» **WHAT NEEDS TO BE DONE**: For this exercise, restate word for word only the lines from the first line of the data to the line containing "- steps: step".

+++ DATASET RECORDS +++

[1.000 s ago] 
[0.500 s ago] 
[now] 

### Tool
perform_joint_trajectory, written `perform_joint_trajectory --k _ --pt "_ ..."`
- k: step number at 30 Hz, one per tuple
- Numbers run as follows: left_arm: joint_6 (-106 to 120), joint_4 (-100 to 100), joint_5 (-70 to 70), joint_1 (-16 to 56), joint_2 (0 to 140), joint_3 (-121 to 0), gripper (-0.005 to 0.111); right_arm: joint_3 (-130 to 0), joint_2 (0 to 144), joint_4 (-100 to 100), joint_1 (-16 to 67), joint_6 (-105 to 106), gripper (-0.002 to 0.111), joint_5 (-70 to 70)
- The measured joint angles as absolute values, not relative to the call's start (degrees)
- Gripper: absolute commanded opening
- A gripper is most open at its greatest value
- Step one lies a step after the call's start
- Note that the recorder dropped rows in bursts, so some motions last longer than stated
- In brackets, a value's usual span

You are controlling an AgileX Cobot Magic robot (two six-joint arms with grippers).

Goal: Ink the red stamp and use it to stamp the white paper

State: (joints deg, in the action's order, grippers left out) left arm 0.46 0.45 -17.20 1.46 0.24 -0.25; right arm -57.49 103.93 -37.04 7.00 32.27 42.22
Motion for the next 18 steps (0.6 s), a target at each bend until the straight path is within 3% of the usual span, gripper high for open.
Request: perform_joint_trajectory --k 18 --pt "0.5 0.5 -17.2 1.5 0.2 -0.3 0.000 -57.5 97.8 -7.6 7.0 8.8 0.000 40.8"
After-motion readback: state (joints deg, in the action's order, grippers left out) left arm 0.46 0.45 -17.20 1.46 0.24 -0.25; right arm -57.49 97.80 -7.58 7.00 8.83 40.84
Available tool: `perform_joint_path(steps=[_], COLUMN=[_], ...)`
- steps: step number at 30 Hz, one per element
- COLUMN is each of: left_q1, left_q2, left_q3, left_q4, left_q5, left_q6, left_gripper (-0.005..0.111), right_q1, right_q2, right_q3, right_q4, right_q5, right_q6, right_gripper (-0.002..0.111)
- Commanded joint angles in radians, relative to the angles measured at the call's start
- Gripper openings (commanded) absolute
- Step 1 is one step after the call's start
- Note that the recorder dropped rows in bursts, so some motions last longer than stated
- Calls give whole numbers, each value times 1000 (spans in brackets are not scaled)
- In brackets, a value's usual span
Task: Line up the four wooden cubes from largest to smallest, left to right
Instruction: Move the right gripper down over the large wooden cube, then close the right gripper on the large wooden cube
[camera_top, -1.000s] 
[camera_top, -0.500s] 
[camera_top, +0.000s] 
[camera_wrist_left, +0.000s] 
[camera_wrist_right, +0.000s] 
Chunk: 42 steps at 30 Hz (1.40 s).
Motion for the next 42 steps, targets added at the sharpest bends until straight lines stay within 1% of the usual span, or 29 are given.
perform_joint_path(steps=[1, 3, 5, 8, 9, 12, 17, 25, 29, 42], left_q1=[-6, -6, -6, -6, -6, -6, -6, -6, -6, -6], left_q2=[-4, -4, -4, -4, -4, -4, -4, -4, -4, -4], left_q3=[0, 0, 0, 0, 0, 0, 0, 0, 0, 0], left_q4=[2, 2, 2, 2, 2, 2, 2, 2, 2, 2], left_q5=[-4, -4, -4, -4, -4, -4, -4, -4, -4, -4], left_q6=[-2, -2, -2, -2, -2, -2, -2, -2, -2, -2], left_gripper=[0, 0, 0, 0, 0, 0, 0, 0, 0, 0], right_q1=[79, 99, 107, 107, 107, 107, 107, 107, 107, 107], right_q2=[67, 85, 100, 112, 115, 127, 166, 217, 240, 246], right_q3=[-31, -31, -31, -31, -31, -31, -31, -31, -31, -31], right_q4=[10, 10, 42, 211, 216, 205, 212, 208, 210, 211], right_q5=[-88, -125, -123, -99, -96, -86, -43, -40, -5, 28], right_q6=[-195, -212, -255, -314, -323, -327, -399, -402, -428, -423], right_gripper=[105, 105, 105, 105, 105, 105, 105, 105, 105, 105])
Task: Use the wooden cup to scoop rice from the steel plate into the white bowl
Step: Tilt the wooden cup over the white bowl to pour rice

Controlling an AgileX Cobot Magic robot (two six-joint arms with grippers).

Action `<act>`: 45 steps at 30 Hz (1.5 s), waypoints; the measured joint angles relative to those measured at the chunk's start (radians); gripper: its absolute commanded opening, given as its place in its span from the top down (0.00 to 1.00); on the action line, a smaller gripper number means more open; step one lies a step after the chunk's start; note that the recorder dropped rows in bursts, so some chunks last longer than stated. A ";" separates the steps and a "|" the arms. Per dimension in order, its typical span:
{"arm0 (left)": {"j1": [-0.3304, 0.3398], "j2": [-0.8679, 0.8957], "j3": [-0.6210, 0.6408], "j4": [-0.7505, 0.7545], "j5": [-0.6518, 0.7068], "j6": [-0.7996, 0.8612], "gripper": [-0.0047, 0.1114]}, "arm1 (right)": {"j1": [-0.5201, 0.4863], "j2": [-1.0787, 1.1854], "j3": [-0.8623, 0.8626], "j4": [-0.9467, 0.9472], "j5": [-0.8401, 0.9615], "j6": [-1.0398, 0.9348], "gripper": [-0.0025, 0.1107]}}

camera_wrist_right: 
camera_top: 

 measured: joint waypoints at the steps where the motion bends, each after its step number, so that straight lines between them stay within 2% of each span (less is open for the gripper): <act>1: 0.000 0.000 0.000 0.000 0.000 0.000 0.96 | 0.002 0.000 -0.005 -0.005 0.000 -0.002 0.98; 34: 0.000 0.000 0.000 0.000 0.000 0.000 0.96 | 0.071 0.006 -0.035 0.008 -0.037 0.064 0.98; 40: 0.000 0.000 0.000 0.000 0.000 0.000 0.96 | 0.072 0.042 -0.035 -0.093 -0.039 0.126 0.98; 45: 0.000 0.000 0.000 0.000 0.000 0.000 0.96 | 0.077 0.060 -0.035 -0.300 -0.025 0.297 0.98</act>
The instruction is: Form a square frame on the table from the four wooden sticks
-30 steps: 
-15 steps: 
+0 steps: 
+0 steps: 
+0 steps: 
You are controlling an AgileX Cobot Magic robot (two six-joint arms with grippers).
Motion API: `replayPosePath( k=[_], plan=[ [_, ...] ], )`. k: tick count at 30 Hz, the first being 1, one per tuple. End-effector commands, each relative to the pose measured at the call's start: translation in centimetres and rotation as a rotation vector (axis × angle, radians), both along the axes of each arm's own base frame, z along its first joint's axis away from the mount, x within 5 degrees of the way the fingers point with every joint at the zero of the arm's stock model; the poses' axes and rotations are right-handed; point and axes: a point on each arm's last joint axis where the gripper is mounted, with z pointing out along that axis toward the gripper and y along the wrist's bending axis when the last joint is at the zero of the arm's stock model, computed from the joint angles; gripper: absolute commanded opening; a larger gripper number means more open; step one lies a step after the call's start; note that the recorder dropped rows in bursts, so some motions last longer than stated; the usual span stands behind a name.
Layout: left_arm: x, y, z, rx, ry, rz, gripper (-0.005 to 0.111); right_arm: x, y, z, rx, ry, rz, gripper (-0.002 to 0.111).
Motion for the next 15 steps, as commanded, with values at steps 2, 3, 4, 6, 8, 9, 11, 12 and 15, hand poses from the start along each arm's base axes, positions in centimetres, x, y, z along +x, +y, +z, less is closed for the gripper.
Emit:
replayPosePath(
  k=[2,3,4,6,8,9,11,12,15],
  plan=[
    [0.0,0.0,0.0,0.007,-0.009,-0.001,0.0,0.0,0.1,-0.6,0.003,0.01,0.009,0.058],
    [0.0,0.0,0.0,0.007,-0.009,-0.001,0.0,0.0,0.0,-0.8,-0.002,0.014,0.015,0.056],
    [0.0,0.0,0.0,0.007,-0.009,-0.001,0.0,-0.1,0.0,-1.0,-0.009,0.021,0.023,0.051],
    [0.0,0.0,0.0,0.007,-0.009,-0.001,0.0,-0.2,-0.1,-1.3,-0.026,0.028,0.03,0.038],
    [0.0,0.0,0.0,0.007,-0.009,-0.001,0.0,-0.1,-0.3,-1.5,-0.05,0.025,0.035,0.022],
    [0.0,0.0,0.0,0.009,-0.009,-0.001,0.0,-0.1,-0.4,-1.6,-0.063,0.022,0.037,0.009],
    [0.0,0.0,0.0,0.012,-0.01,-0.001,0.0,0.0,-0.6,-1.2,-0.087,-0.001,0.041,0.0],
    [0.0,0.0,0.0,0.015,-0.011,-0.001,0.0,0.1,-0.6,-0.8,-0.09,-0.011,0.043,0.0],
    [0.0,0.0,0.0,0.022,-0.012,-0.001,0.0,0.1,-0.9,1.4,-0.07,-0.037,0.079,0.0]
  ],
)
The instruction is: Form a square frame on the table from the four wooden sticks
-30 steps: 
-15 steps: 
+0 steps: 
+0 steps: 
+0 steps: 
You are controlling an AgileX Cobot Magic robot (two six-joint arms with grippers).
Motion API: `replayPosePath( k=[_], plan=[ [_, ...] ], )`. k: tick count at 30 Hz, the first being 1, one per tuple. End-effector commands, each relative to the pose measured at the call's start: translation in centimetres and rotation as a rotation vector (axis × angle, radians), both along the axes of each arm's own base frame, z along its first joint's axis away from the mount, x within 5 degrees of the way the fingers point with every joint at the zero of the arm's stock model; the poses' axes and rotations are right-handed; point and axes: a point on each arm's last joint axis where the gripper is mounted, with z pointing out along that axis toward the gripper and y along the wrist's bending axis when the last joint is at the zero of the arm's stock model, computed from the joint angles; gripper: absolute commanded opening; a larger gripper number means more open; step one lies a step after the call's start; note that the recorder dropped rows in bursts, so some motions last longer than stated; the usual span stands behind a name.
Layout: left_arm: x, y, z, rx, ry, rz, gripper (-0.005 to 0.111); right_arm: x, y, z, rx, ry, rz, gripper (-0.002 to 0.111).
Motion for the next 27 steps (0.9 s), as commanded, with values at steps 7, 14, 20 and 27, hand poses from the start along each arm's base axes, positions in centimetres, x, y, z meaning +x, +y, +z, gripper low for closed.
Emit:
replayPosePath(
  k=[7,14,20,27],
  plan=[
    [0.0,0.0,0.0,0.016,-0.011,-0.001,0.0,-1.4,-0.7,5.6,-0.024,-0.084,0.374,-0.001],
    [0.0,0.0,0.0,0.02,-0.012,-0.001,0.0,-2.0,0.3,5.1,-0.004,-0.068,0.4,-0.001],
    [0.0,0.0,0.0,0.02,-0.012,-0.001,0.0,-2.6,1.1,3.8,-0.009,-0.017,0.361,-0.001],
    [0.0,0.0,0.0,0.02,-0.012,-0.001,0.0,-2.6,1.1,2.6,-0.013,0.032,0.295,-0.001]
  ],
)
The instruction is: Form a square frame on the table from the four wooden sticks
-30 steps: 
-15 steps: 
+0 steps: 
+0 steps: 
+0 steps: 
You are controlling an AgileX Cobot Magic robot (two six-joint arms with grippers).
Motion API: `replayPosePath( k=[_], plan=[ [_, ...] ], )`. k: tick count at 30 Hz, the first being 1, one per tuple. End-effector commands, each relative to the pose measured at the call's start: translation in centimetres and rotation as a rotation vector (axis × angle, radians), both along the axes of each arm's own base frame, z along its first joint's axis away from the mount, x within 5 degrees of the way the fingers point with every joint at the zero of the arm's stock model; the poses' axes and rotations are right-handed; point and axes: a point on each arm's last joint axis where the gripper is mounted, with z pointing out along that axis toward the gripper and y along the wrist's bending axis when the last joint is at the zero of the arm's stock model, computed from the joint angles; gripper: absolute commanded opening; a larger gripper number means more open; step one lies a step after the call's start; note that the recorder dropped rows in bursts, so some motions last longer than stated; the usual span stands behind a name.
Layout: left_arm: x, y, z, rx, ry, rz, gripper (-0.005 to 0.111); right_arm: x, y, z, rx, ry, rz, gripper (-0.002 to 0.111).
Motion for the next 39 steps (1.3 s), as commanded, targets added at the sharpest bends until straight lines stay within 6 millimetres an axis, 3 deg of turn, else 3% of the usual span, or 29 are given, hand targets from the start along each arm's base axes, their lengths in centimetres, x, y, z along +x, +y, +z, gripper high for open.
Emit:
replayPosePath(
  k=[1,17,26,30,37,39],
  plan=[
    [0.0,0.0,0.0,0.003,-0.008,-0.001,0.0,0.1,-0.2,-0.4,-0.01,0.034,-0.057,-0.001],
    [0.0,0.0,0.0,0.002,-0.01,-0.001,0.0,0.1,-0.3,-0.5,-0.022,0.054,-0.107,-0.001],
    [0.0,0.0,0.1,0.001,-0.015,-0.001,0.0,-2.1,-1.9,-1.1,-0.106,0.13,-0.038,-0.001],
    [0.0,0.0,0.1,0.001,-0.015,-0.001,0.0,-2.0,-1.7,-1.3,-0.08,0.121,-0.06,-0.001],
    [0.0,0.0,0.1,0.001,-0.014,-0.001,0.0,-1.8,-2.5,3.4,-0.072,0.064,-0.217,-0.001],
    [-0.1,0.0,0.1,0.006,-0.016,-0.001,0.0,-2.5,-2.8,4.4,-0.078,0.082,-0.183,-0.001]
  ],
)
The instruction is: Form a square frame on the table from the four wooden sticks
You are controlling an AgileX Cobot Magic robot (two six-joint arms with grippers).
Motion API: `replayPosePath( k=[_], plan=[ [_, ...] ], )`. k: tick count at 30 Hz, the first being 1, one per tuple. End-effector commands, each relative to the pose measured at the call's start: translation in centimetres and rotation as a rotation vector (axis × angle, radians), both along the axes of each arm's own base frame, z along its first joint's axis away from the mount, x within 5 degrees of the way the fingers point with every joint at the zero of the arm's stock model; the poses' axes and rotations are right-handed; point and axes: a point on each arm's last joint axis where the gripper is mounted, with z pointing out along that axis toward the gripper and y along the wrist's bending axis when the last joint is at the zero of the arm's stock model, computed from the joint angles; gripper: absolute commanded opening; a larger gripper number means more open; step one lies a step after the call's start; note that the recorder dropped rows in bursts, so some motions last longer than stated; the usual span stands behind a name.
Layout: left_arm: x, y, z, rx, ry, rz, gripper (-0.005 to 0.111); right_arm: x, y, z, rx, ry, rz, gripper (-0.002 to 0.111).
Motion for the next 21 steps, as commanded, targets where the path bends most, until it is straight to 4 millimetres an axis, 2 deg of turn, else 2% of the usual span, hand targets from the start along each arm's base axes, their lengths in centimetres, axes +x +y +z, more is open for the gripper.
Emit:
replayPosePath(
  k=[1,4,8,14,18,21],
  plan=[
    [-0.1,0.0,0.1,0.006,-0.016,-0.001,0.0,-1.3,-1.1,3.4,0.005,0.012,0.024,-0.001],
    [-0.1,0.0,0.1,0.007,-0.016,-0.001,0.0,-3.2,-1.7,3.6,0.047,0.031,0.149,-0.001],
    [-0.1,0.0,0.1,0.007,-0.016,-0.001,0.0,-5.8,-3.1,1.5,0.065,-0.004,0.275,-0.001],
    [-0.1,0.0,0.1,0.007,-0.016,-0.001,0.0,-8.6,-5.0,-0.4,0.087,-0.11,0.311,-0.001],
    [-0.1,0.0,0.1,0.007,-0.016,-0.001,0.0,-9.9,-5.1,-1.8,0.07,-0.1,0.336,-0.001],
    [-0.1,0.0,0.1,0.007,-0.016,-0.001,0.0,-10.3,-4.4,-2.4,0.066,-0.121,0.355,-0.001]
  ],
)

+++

» **ANSWER BOX**:
[1.000 s ago] 
[0.500 s ago] 
[now] 

### Tool
perform_joint_trajectory, written `perform_joint_trajectory --k _ --pt "_ ..."`
- k: step number at 30 Hz, one per tuple
- Numbers run as follows: left_arm: joint_6 (-106 to 120), joint_4 (-100 to 100), joint_5 (-70 to 70), joint_1 (-16 to 56), joint_2 (0 to 140), joint_3 (-121 to 0), gripper (-0.005 to 0.111); right_arm: joint_3 (-130 to 0), joint_2 (0 to 144), joint_4 (-100 to 100), joint_1 (-16 to 67), joint_6 (-105 to 106), gripper (-0.002 to 0.111), joint_5 (-70 to 70)
- The measured joint angles as absolute values, not relative to the call's start (degrees)
- Gripper: absolute commanded opening
- A gripper is most open at its greatest value
- Step one lies a step after the call's start
- Note that the recorder dropped rows in bursts, so some motions last longer than stated
- In brackets, a value's usual span

You are controlling an AgileX Cobot Magic robot (two six-joint arms with grippers).

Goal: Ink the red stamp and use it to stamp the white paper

State: (joints deg, in the action's order, grippers left out) left arm 0.46 0.45 -17.20 1.46 0.24 -0.25; right arm -57.49 103.93 -37.04 7.00 32.27 42.22
Motion for the next 18 steps (0.6 s), a target at each bend until the straight path is within 3% of the usual span, gripper high for open.
Request: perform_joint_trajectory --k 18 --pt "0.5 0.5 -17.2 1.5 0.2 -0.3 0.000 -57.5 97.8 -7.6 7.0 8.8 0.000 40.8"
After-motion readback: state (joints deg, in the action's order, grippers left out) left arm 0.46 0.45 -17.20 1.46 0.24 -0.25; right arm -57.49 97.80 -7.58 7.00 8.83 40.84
Available tool: `perform_joint_path(steps=[_], COLUMN=[_], ...)`
- steps: step number at 30 Hz, one per element

The exercise requires no more work.